You’ll never purchase those store-bought packets again after making it yourself!!
So simple, delicious, and lasts for several months – so double or triple this recipe and keep it handy in a small glass container near your stove.

Ingredients:

  • 2 Tbsps chili powder
  • 1/2 tsp garlic powder
  • 1/2 tsp onion powder
  • 1/2 tsp crushed red pepper flakes
  • 1/2 tsp dried oregano
  • 1 tsp smoked paprika
  • 3 tsps ground cumin
  • 2 tsps sea salt
  • 2 tsps ground black pepper

Instructions for taco seasonings:

In a small mixing bowl, whisk all ingredients until combined well. Store in an airtight container.

To use your homemade spice mix in recipes, start with a smaller sprinkle – taste test to decide the amount of spice for your family’s taste. Usually, 2 Tablespoons per pound of meat is perfect.

Serving suggestion:

I’ll often serve these over a big salad for a quick lunch. Fajita chicken salad is so good!
I also love this Chicken Fajita mixture served over cooked brown rice, cauliflower rice, or scooped into a tortilla or crisp lettuce leaf.

Choosing a tortilla:

First up, choose the best tortilla you can get your hands on, which fits your particular nutritional needs.

Ezekiel, Food for Life, and Siete brands all make varieties that I love!

Always read through the ingredients. They should be simple and self-explanatory.

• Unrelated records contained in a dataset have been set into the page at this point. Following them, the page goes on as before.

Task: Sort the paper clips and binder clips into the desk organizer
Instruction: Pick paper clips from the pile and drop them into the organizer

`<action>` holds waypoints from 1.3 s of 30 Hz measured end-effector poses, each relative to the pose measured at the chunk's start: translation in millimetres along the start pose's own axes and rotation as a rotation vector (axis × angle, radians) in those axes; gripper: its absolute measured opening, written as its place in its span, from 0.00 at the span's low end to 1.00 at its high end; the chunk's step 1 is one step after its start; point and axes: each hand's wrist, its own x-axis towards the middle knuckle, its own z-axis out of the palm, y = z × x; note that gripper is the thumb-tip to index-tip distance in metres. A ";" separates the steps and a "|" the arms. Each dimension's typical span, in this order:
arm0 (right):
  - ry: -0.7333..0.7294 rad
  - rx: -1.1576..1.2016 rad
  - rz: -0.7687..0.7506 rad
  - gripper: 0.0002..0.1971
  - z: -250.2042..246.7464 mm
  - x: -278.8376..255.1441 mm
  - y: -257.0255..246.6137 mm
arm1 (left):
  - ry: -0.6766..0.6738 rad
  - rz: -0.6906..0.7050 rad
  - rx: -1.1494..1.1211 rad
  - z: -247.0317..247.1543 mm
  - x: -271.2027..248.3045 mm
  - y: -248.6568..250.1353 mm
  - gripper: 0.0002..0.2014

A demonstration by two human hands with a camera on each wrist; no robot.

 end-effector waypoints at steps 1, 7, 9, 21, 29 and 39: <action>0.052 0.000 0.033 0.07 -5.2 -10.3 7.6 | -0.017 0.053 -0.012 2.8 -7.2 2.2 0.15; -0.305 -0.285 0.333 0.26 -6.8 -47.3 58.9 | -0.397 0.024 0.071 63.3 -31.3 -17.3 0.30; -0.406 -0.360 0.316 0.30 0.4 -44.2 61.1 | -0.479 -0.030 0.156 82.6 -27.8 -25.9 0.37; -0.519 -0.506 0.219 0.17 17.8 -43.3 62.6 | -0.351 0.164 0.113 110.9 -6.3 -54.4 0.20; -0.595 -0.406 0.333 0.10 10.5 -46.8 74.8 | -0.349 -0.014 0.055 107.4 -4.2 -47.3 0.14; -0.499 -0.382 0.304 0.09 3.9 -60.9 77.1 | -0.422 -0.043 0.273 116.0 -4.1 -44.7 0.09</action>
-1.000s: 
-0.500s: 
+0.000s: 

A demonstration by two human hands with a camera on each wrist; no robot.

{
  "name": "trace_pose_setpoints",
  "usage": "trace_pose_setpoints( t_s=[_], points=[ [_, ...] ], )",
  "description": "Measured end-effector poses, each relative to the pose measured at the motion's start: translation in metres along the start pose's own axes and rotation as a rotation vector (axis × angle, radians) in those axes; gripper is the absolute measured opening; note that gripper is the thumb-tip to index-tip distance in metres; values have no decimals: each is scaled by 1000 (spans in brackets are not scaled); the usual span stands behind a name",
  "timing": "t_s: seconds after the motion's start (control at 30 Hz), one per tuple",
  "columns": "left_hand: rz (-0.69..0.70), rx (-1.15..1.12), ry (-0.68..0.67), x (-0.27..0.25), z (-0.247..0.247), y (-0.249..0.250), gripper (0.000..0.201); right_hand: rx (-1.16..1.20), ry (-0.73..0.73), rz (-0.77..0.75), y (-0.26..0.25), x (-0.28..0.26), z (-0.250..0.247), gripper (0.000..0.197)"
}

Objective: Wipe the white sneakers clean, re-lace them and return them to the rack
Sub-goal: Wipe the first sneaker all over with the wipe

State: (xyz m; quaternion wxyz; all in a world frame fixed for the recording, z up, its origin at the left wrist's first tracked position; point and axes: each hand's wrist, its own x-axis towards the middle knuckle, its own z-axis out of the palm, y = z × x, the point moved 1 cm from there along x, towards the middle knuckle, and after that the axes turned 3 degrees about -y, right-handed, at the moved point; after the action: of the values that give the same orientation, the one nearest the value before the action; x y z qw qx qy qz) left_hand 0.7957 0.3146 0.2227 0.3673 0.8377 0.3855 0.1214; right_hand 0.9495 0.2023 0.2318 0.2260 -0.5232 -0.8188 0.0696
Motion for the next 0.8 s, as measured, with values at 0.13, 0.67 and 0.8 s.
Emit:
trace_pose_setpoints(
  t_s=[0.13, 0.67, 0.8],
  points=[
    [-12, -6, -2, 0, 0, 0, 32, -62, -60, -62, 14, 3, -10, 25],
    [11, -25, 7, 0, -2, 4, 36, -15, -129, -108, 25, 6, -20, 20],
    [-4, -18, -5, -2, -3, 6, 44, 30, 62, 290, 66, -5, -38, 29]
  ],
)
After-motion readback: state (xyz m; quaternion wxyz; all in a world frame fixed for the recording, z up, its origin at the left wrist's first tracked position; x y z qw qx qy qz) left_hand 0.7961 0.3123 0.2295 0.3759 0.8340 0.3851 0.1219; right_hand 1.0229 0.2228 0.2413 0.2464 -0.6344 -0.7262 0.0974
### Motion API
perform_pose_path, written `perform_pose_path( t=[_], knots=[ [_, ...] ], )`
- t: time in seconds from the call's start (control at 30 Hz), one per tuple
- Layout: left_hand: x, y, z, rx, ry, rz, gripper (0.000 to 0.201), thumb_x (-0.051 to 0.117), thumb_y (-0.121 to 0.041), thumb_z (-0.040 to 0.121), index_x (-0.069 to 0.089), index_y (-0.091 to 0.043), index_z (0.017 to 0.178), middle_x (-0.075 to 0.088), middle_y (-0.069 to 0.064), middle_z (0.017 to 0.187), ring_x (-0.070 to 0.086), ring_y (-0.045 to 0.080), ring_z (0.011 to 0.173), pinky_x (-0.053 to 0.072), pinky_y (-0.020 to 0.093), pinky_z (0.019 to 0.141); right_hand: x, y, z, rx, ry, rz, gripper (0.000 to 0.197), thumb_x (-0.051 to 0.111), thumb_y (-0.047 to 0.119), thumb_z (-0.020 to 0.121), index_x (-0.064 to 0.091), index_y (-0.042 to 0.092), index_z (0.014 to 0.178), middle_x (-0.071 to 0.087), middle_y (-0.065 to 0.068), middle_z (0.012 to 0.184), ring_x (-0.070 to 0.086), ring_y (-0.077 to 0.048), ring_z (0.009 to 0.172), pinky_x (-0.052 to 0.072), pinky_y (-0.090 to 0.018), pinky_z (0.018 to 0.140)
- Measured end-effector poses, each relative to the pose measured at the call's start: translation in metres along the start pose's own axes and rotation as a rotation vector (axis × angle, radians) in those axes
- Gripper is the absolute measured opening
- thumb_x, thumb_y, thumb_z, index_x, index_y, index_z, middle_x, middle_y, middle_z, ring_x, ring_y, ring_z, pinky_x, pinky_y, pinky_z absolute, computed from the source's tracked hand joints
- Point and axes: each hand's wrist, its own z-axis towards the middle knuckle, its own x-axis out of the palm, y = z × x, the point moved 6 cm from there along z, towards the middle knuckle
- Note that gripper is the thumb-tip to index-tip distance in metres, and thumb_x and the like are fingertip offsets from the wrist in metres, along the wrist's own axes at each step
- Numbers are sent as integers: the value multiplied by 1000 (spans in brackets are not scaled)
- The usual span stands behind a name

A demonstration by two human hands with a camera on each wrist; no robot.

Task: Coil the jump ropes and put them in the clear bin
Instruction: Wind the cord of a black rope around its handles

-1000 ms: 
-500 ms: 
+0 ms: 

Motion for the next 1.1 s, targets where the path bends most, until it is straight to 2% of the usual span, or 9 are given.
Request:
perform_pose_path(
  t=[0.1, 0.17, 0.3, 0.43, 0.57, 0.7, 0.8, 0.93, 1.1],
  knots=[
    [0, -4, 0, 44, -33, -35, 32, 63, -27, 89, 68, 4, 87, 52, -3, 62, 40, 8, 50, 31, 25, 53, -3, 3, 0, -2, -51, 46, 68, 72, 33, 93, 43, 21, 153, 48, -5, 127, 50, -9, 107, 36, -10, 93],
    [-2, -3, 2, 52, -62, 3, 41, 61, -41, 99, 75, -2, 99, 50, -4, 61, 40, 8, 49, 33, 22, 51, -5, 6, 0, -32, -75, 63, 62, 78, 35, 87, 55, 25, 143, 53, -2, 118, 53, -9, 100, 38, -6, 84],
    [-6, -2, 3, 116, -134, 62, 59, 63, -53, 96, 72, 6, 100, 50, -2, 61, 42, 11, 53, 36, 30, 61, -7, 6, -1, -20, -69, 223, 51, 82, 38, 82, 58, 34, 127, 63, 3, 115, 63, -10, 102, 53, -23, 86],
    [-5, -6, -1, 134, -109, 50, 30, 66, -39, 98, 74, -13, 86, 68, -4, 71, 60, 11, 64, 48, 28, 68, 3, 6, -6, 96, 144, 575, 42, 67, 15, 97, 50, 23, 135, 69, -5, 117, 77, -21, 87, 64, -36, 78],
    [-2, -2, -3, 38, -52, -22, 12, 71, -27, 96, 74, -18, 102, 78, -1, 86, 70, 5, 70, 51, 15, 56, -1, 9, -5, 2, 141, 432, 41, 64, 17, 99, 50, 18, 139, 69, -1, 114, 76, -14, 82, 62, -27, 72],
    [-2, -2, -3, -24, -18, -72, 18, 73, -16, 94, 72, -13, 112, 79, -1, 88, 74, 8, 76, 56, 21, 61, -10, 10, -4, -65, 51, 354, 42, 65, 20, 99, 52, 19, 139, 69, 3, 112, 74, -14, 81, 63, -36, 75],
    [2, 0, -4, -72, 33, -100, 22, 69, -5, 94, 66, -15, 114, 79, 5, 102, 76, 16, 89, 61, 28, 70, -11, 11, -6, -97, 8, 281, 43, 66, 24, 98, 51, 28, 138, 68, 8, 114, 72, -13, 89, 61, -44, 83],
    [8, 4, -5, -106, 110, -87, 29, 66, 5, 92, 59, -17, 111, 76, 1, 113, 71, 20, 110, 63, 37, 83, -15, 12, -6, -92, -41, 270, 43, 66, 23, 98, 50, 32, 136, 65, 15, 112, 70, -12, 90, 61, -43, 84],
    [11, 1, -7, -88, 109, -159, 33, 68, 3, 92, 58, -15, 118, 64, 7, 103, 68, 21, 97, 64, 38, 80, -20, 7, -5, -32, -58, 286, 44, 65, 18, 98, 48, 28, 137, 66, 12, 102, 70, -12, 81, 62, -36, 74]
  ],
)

Often these healthier tortillas have a better taste and texture once heated up a bit.

4 servings

Ingredients:

  • 1 lb. boneless, skinless chicken thighs, tenders, or breasts, sliced into ¼″ thick strips
  • 1 yellow bell pepper, cut into strips
  • 1 red bell pepper, cut into strips
  • 1 large zucchini, cut into sticks
  • 1 red onion, sliced into half moons
  • 2 Tbsps homemade taco seasoning (recipe above)
  • 1 Tbsp avocado oil or olive oil
  • juice and zest of 1 fresh lemon or lime

Instructions:

Place your sliced chicken and veggies into a large bowl.

Sprinkle with the taco seasoning then drizzle with your oil and lime juice and zest.

Stir well to season each piece.

Preheat your air fryer to 390 degrees f. for 4 minutes.

Transfer the fajita mixture to the basket of your preheated air fryer and cook for 15-18 minutes until chicken is cooked through, shaking the basket halfway.

Garnish with sliced green onions and enjoy.